Material modelling for FEM

The detailed analysis and reliable design of thermo-mechanically highly loaded structures requires a physically well-founded description of the underlying material behaviour. Material models are primarily used in analysis and design by means of nonlinear finite element methods (FEM). Examples range from steam turbines, sealing and damping elements to additively manufactured, metallic components. Particularly in the context of the energy transition, consistent lightweight construction and the realisation of a circular economy, the characterisation and description of the mechanical behaviour of new materials is of special importance.
Our expertise includes the mechanical, thermo-mechanical and thermo-physical characterisation and modelling of polymers and metals.
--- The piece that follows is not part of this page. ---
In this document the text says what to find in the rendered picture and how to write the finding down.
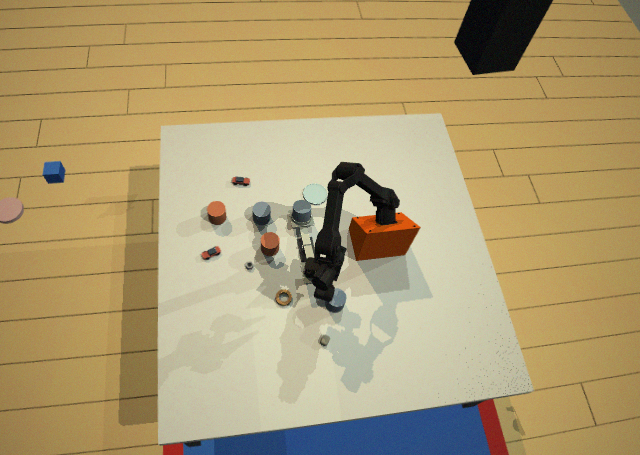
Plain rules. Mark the brown ring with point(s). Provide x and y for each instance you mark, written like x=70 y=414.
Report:
x=283 y=292
The material models used describe linear and non-linear elasticity, viscoelasticity, plasticity and viscoplasticity as well as fatigue (LCF, HCF) and creep damage for lifetime prediction. Temperature and rate dependencies are also taken into account. Thermo-physical parameters include density, thermal conduction as well as thermal expansion.
Process simulation for additive manufacturing
Additive manufacturing of metallic components enables the production of complex and highly integrated lightweight and functional parts. At the same time, it has great potential to disrupt the existing manufacturing landscape with its high degree of flexibility and sustainability. However, the great complexity of this promising manufacturing technology requires a great deal of know-how in order to realise the necessary reliability and economic efficiency.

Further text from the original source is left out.